--- ACTIVITY ---
Each line below from the line with "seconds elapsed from" to the line with "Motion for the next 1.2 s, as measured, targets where" must be copied exactly, including those two, and no picture may appear in the copy.

TASK INPUTS Block Start

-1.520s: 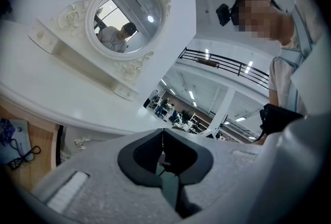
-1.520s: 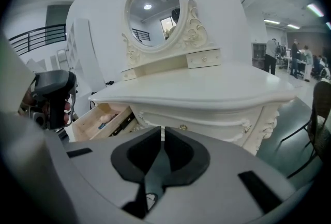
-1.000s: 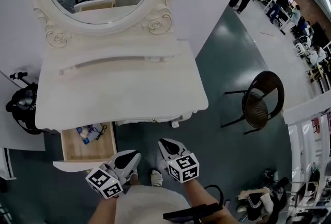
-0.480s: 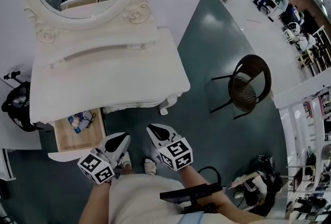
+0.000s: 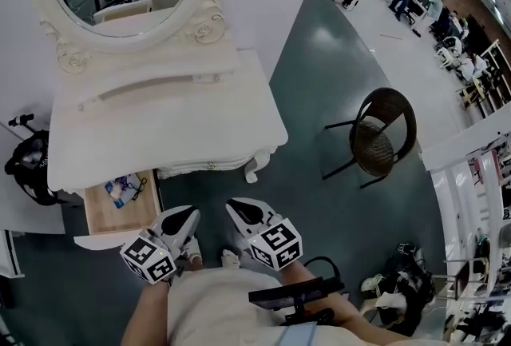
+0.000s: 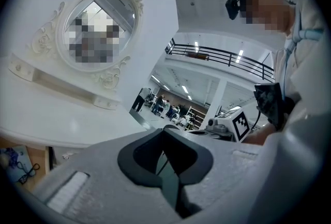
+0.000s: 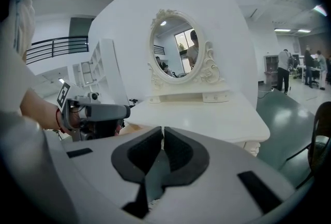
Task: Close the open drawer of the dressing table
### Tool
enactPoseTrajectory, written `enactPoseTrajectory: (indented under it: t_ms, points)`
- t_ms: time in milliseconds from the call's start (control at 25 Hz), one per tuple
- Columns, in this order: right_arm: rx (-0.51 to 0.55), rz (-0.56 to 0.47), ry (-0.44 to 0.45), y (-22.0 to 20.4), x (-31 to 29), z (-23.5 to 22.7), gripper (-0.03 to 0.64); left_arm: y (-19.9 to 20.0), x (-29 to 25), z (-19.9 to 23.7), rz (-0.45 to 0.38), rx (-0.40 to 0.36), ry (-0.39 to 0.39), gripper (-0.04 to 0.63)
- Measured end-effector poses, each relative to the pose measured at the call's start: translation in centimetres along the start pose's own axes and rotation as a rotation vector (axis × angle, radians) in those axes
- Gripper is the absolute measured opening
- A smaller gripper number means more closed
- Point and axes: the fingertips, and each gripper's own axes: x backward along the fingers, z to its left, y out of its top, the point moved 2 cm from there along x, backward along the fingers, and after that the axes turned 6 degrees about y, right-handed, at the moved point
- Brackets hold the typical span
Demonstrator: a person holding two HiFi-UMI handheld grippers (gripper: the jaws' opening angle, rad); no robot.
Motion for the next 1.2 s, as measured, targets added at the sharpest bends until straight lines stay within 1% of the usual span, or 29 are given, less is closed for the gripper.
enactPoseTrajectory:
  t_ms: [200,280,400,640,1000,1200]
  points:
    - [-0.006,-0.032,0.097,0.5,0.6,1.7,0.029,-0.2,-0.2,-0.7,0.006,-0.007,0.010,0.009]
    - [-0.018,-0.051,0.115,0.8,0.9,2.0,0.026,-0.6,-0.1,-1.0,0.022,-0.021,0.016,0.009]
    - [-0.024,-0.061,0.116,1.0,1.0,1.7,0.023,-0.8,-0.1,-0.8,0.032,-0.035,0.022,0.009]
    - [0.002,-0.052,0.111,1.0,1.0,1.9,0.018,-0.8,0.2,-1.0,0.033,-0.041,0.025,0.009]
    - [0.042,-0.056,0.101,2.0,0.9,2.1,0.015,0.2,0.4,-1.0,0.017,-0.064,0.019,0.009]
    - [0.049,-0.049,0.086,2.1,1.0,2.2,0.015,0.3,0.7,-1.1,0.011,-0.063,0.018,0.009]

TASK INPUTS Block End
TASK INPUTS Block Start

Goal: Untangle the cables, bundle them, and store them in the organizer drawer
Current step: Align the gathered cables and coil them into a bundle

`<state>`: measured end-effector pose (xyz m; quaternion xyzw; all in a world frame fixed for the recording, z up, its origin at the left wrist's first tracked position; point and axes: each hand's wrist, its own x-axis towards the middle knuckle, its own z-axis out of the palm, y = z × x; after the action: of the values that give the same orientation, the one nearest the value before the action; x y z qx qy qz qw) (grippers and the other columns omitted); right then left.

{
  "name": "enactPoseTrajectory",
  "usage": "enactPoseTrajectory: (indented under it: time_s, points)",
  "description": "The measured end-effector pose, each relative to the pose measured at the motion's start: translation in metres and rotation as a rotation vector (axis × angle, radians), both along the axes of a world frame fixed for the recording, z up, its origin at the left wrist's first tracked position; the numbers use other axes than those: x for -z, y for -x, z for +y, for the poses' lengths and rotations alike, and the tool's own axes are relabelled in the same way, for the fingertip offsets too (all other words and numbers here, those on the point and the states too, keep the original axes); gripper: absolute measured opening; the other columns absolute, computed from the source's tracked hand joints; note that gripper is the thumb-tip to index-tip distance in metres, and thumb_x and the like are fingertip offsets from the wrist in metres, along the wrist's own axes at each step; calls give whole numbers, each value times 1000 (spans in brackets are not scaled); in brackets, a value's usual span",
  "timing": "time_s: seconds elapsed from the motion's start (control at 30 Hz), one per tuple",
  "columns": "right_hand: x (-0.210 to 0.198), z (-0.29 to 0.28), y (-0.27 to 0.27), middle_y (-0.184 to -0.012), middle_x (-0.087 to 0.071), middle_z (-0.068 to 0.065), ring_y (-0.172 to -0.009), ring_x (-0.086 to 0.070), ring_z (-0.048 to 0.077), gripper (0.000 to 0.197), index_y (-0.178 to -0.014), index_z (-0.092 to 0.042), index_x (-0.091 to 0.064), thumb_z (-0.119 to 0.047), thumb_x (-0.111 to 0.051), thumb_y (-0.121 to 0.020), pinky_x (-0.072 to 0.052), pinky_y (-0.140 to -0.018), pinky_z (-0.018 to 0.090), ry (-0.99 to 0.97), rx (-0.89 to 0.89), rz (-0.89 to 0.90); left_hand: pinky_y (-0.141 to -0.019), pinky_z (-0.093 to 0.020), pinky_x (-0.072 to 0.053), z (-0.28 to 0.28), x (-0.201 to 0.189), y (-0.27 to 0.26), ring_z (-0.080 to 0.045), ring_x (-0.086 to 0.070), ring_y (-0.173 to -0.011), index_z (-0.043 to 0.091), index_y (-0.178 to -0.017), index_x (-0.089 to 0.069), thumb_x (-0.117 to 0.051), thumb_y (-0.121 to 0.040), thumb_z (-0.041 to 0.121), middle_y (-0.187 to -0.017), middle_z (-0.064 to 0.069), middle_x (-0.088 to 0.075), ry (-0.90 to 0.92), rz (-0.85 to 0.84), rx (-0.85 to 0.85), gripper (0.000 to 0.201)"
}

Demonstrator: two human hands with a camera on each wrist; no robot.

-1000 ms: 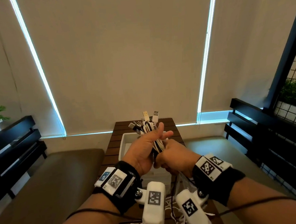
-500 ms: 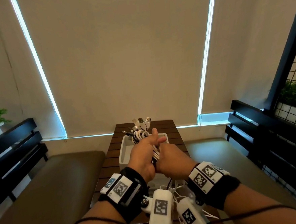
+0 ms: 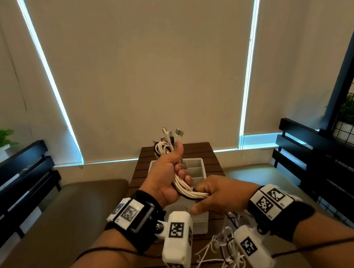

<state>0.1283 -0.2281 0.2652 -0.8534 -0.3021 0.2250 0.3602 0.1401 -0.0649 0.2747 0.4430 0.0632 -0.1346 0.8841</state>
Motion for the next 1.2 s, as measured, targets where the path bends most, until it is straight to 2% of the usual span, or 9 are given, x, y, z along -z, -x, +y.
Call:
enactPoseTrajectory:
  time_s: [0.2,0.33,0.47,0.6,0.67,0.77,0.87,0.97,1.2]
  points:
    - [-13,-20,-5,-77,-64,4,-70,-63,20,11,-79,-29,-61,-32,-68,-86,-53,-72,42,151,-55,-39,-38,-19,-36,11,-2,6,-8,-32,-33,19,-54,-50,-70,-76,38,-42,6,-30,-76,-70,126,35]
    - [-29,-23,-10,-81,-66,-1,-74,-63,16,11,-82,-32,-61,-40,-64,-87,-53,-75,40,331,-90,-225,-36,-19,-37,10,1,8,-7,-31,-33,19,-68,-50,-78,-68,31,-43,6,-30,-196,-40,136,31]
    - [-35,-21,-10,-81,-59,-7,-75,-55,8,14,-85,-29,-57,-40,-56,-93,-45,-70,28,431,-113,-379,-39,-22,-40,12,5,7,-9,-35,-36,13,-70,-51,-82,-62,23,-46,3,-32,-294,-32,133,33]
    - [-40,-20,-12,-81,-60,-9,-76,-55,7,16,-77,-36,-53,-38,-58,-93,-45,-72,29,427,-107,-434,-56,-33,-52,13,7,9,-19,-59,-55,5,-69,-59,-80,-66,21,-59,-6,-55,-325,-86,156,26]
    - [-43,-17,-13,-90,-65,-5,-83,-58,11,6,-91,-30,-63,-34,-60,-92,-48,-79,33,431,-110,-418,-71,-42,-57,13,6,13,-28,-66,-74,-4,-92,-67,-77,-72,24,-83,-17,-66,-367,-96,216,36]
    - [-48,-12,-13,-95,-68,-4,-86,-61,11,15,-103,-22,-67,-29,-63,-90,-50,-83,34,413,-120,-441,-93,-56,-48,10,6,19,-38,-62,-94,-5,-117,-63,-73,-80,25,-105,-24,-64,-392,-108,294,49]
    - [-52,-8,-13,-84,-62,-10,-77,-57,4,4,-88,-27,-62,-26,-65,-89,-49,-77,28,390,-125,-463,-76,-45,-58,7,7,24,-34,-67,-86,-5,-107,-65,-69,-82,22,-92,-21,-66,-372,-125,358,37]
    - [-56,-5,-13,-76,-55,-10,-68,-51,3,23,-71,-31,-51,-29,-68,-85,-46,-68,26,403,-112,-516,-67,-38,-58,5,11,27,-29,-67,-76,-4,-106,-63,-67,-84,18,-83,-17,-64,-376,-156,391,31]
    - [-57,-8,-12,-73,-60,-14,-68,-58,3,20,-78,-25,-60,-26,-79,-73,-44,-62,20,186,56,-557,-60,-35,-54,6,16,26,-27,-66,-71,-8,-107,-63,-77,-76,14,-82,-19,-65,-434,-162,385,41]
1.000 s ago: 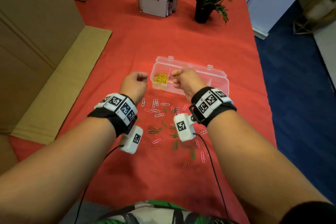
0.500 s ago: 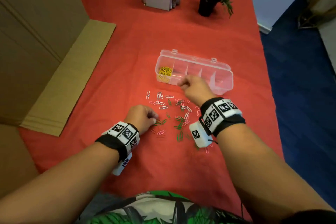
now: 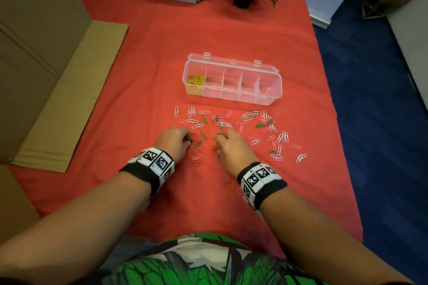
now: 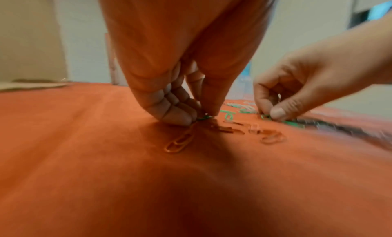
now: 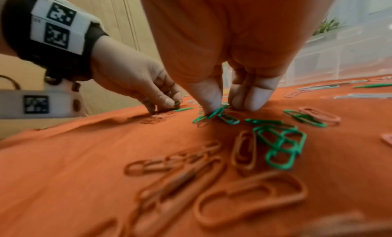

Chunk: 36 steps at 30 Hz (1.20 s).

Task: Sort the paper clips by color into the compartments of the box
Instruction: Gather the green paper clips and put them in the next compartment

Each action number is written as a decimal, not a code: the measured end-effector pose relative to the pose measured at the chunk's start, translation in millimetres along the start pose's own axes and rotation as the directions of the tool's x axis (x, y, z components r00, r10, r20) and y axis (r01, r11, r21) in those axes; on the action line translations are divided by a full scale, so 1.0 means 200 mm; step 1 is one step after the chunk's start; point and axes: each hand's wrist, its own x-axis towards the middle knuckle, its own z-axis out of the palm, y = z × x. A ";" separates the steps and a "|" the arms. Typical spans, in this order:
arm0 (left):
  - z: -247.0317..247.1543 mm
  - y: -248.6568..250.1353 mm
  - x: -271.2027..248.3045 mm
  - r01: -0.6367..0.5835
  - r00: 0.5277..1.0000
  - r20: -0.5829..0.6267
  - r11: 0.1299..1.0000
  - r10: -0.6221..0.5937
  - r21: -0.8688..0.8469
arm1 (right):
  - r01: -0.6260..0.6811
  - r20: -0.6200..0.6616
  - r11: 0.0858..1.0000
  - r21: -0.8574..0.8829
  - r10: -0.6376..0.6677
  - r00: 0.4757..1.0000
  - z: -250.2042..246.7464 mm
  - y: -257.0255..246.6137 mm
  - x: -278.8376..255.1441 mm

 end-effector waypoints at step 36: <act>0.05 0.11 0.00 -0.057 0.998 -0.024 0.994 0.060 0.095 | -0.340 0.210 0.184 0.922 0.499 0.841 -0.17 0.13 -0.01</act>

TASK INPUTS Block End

--- EXPECTED ANSWER ---
  "timing": "time_s: seconds elapsed from the motion's start (control at 30 Hz), one per tuple",
  "columns": "right_hand: x (-0.210 to 0.198), z (-0.29 to 0.28), y (-0.27 to 0.27), middle_y (-0.184 to -0.012), middle_x (-0.087 to 0.071), middle_z (-0.068 to 0.065), ring_y (-0.172 to -0.009), ring_x (-0.086 to 0.070), ring_z (-0.048 to 0.077), gripper (0.000 to 0.197), index_y (-0.178 to -0.014), index_z (-0.092 to 0.042), index_x (-0.091 to 0.064), thumb_z (-0.119 to 0.047), thumb_x (-0.111 to 0.051), thumb_y (-0.121 to 0.020), pinky_x (-0.072 to 0.052), pinky_y (-0.140 to -0.018), pinky_z (-0.018 to 0.090), ry (-0.99 to 0.97), rx (-0.89 to 0.89), rz (-0.89 to 0.90); left_hand: pinky_y (-0.141 to -0.019), pinky_z (-0.093 to 0.020), pinky_x (-0.072 to 0.053), z (-0.28 to 0.28), x (-0.201 to 0.189), y (-0.27 to 0.26), ring_z (-0.080 to 0.045), ring_x (-0.086 to 0.070), ring_y (-0.173 to -0.011), index_z (-0.043 to 0.091), index_y (-0.178 to -0.017), index_x (-0.089 to 0.069), thumb_x (-0.117 to 0.051), thumb_y (-0.121 to 0.040), thumb_z (-0.041 to 0.121), middle_y (-0.187 to -0.017), middle_z (-0.064 to 0.069), middle_x (-0.088 to 0.075), ry (-0.90 to 0.92), rz (-0.85 to 0.84), rx (-0.85 to 0.85), gripper (0.000 to 0.201)"
}

Demonstrator: two human hands with a camera on each wrist; no robot.

-1000 ms: 
-500 ms: 
+0 ms: 

<state>0.1283 -0.2281 0.2652 -0.8534 -0.3021 0.2250 0.3602 0.1401 -0.0649 0.2747 0.4430 0.0632 -0.1346 0.8841</state>
Motion for the next 1.2 s, as measured, targets where the path bends most, until it is straight to 2% of the usual span, or 9 are given, x, y, z along -z, -x, +y.

With that, the exercise is done.